In essence, PCC strives toward a vision of a Pacific region that is characterized by the values of unity, solidarity, justice, peace, dialogue and leadership after the heart and mind of Jesus, and a spirituality that gives grounding and substance to PCC's existence and to the work it does.

== Mission ==

Recognising PCC's Aims as stipulated in its Constitution (Part 5), its mission is to:
1. Encourage and promote a spirit of ecumenism among the Churches in the Pacific.
2. Encourage and support member Churches to seek the guidance of the Holy Spirit in studying and working towards the full visible unity of the one undivided Church.
3. Help members evaluate their work in mission and to help them co-ordinate, organize and plan together so that wherever possible their personnel, finance and material resources can be more effectively utilized in joint action for mission.
4. Encourage and promote among members a greater awareness of justice, peace, integrity of creation and human development among the people and nations of the Pacific region and the world.
5. Facilitate mutual consultation on issues affecting Church relationship and other issues of common concern among the members.
6. Encourage and promote active participation by members in the wider ecumenical movement.
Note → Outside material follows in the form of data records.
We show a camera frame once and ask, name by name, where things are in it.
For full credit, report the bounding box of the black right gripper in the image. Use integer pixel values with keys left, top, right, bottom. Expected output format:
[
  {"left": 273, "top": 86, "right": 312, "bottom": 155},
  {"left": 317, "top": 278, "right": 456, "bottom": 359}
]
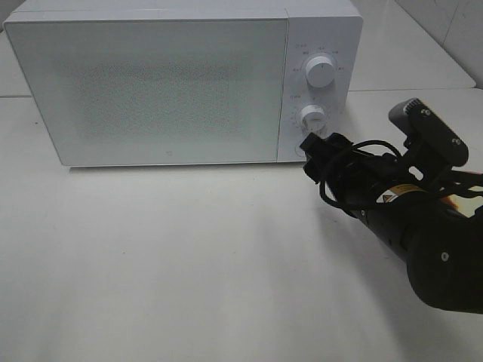
[{"left": 300, "top": 133, "right": 411, "bottom": 217}]

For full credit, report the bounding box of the round white door button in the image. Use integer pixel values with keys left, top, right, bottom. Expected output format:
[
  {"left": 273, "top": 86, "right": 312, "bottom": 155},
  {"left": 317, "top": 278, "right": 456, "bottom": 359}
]
[{"left": 294, "top": 140, "right": 306, "bottom": 158}]

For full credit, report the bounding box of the white microwave door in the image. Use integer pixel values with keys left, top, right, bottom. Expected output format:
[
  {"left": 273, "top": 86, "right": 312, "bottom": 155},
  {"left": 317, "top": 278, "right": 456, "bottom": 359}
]
[{"left": 6, "top": 20, "right": 287, "bottom": 167}]

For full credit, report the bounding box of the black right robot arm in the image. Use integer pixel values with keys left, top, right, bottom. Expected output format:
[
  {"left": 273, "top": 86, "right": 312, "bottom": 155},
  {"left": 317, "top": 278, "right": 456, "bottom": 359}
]
[{"left": 300, "top": 133, "right": 482, "bottom": 314}]

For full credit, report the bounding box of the lower white timer knob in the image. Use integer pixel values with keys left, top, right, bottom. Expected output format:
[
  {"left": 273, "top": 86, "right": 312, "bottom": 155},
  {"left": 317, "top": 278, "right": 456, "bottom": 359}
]
[{"left": 298, "top": 105, "right": 327, "bottom": 133}]

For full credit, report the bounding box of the upper white power knob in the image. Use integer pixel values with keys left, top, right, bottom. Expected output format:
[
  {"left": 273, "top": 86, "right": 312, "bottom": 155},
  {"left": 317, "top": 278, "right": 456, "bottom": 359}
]
[{"left": 305, "top": 54, "right": 336, "bottom": 88}]

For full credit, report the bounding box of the white microwave oven body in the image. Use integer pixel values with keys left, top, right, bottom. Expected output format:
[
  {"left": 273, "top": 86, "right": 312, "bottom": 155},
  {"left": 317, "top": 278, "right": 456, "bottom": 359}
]
[{"left": 3, "top": 1, "right": 363, "bottom": 166}]
7. Be a means whereby the Churches of the Pacific can help each other and help Churches and other organizations in other parts of the world in times of natural disaster and special need, or to secure help from the Churches in the other parts of the world in times of similar natural disaster or need.
8. Encourage and promote programmes and disseminate information for the preaching and spreading of the Word of God.
9. Undertake such co-operative activities and programmes on behalf of members as the Assembly may from time to time approve.
10. Encourage and promote inter-faith dialogue.